-- Opening Marker --

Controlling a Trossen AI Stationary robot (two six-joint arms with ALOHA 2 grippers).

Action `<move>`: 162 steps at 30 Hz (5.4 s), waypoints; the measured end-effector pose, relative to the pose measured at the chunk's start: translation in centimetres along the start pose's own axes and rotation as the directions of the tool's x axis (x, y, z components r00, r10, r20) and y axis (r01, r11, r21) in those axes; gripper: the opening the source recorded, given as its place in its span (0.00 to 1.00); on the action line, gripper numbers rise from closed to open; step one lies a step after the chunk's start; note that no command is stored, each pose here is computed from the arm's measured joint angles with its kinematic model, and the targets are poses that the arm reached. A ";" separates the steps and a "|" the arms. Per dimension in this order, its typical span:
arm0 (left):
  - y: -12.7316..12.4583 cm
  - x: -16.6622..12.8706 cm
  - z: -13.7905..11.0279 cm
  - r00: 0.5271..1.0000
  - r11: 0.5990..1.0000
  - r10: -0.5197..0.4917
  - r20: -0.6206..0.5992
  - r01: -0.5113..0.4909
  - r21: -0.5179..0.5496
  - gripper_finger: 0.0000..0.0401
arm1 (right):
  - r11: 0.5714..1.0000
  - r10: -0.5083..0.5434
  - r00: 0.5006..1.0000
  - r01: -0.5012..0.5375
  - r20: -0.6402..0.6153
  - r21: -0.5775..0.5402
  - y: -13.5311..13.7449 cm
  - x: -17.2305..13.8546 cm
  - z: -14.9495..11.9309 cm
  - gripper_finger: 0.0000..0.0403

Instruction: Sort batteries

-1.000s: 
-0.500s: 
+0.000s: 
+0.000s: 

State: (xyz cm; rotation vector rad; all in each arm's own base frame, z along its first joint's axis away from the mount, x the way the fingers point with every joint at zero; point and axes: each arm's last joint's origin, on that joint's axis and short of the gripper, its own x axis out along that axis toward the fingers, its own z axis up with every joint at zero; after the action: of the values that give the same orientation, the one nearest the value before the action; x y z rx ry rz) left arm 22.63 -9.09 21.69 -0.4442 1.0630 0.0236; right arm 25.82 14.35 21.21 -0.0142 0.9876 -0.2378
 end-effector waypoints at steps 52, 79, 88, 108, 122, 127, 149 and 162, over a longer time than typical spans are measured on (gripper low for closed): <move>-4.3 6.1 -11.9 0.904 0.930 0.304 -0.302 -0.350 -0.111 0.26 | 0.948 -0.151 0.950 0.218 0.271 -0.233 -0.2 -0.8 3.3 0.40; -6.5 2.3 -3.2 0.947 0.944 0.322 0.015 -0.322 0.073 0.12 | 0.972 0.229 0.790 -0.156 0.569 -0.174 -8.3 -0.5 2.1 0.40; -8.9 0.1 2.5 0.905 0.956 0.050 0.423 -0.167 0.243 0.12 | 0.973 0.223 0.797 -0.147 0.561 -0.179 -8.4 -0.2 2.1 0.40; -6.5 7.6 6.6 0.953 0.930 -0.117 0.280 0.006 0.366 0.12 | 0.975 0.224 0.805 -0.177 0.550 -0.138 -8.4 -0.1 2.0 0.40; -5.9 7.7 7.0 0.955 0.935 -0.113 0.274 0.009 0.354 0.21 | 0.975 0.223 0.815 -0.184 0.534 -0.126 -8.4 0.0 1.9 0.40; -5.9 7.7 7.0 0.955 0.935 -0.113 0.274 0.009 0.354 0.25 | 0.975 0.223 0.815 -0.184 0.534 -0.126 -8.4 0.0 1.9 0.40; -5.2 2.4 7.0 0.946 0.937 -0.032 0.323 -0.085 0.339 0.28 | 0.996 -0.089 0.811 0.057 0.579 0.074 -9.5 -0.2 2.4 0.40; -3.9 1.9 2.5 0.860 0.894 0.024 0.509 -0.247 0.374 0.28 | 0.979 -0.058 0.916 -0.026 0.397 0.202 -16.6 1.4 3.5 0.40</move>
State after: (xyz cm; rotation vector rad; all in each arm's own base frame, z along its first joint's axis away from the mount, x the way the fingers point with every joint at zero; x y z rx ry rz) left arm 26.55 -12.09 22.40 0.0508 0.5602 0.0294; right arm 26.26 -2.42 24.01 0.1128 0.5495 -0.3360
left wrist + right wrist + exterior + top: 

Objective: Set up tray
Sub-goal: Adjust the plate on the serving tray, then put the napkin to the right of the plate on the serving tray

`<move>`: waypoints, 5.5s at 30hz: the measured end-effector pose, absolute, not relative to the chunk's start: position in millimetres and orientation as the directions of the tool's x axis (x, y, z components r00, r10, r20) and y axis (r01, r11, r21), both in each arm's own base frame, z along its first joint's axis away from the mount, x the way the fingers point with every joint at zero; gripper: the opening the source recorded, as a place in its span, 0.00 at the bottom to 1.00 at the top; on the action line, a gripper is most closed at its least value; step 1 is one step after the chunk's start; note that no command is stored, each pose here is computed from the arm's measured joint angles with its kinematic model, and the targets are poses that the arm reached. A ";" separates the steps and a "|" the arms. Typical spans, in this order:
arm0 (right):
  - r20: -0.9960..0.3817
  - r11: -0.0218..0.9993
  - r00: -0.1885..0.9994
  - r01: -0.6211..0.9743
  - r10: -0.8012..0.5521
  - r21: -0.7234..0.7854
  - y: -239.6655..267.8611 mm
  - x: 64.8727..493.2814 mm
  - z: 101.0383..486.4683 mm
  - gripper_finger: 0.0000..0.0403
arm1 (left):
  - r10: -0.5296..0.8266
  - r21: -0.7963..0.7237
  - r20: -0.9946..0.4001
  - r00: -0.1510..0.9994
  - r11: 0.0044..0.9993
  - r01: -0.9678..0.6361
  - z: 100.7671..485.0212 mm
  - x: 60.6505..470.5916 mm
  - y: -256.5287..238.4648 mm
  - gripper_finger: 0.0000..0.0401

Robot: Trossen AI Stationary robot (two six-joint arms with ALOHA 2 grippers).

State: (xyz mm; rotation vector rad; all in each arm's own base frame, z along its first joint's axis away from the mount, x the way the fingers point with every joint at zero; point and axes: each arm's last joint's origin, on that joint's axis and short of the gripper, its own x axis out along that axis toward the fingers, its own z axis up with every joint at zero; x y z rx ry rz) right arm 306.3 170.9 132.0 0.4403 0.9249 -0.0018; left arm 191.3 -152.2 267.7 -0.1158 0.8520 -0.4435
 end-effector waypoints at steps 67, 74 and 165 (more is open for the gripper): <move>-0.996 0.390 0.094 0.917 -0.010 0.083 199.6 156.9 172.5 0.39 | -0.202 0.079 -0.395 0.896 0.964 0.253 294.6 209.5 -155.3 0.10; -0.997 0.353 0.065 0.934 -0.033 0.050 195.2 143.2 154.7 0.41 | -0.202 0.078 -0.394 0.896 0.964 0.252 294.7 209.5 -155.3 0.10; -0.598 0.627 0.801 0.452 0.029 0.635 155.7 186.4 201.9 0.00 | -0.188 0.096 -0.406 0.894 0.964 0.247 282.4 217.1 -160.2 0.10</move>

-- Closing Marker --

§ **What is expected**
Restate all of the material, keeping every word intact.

§ **Finished task**
Controlling a Trossen AI Stationary robot (two six-joint arms with ALOHA 2 grippers).

Action `<move>`: 162 steps at 30 Hz (5.4 s), waypoints; the measured end-effector pose, relative to the pose measured at the chunk's start: translation in centimetres along the start pose's own axes and rotation as the directions of the tool's x axis (x, y, z components r00, r10, r20) and y axis (r01, r11, r21) in those axes; gripper: the opening the source recorded, given as its place in its span (0.00 to 1.00); on the action line, gripper numbers rise from closed to open; step one lies a step after the chunk's start; note that no command is stored, each pose here is computed from the arm's measured joint angles with its kinematic model, and the targets are poses that the arm reached. A ";" separates the steps and a "|" the arms. Per dimension in this order, its typical span:
arm0 (left):
  - y: -12.7316..12.4583 cm
  - x: -16.6622..12.8706 cm
  - z: -13.7905..11.0279 cm
  - r00: 0.5271..1.0000
  - r11: 0.5990..1.0000
  - r10: -0.5197..0.4917
  - r20: -0.6206..0.5992
  - r01: -0.5113..0.4909
  - r21: -0.5179..0.5496
  - gripper_finger: 0.0000..0.0401
arm1 (right):
  - r11: 0.5714..1.0000
  - r10: -0.5083..0.5434
  - r00: 0.5006..1.0000
  - r01: -0.5012..0.5375
  - r20: -0.6402..0.6153
  - r21: -0.5775..0.5402
  - y: -13.5311..13.7449 cm
  - x: -17.2305..13.8546 cm
  - z: -14.9495..11.9309 cm
  - gripper_finger: 0.0000..0.0403

Instruction: Sort batteries

-1.000s: 
-0.500s: 
+0.000s: 
+0.000s: 

State: (xyz cm; rotation vector rad; all in each arm's own base frame, z along its first joint's axis away from the mount, x the way the fingers point with every joint at zero; point and axes: each arm's last joint's origin, on that joint's axis and short of the gripper, its own x axis out along that axis toward the fingers, its own z axis up with every joint at zero; after the action: of the values that give the same orientation, the one nearest the value before the action; x y z rx ry rz) left arm 22.63 -9.09 21.69 -0.4442 1.0630 0.0236; right arm 25.82 14.35 21.21 -0.0142 0.9876 -0.2378
 end-effector waypoints at steps 52, 79, 88, 108, 122, 127, 149 and 162, over a longer time than typical spans are measured on (gripper low for closed): <move>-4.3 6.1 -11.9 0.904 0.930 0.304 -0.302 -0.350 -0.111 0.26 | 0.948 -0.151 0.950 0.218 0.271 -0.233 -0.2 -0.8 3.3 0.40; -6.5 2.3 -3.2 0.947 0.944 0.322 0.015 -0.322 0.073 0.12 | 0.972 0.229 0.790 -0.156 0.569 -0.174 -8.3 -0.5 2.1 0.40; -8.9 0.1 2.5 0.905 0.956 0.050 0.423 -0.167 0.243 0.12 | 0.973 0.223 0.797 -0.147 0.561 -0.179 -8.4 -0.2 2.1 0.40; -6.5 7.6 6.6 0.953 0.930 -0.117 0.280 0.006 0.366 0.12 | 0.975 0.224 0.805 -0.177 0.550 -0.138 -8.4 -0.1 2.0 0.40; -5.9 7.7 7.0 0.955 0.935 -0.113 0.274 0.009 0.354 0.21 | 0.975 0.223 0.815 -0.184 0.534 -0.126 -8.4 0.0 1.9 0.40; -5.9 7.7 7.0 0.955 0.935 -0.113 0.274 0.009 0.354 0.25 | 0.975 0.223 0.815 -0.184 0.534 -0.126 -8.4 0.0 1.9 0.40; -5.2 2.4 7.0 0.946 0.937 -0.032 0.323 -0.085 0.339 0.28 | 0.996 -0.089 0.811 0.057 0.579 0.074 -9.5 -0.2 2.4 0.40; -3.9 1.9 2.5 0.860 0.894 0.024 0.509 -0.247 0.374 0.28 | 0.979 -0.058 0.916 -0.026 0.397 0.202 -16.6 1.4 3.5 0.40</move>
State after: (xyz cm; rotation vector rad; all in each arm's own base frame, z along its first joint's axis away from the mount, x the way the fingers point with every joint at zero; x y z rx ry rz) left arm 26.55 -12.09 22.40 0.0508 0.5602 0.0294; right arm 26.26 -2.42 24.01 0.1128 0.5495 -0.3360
left wrist + right wrist + exterior + top: 

Objective: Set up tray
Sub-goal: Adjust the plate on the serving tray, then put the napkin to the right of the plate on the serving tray

`<move>`: waypoints, 5.5s at 30hz: the measured end-effector pose, absolute, not relative to the chunk's start: position in millimetres and orientation as the directions of the tool's x axis (x, y, z components r00, r10, r20) and y axis (r01, r11, r21), both in each arm's own base frame, z along its first joint's axis away from the mount, x the way the fingers point with every joint at zero; gripper: the opening the source recorded, as a place in its span, 0.00 at the bottom to 1.00 at the top; on the action line, a gripper is most closed at its least value; step 1 is one step after the chunk's start; note that no command is stored, each pose here is computed from the arm's measured joint angles with its kinematic model, and the targets are poses that the arm reached. A ";" separates the steps and a "|" the arms. Typical spans, in this order:
arm0 (right):
  - r20: -0.9960..0.3817
  - r11: -0.0218..0.9993
  - r00: -0.1885..0.9994
  - r01: -0.6211..0.9743
  - r10: -0.8012..0.5521
  - r21: -0.7234..0.7854
  - y: -239.6655..267.8611 mm
  - x: 64.8727..493.2814 mm
  - z: 101.0383..486.4683 mm
  - gripper_finger: 0.0000..0.0403
arm1 (left):
  - r10: -0.5296..0.8266
  - r21: -0.7963..0.7237
  - r20: -0.9946..0.4001
  - r00: -0.1510..0.9994
  - r11: 0.0044..0.9993
  - r01: -0.9678..0.6361
  - z: 100.7671..485.0212 mm
  - x: 60.6505..470.5916 mm
  - y: -256.5287..238.4648 mm
  - gripper_finger: 0.0000..0.0401

Robot: Trossen AI Stationary robot (two six-joint arms with ALOHA 2 grippers).

State: (xyz mm; rotation vector rad; all in each arm's own base frame, z along its first joint's axis away from the mount, x the way the fingers point with every joint at zero; point and axes: each arm's last joint's origin, on that joint's axis and short of the gripper, its own x axis out along that axis toward the fingers, its own z axis up with every joint at zero; x y z rx ry rz) right arm 306.3 170.9 132.0 0.4403 0.9249 -0.0018; left arm 191.3 -152.2 267.7 -0.1158 0.8520 -0.4435
 end-effector waypoints at steps 67, 74 and 165 (more is open for the gripper): <move>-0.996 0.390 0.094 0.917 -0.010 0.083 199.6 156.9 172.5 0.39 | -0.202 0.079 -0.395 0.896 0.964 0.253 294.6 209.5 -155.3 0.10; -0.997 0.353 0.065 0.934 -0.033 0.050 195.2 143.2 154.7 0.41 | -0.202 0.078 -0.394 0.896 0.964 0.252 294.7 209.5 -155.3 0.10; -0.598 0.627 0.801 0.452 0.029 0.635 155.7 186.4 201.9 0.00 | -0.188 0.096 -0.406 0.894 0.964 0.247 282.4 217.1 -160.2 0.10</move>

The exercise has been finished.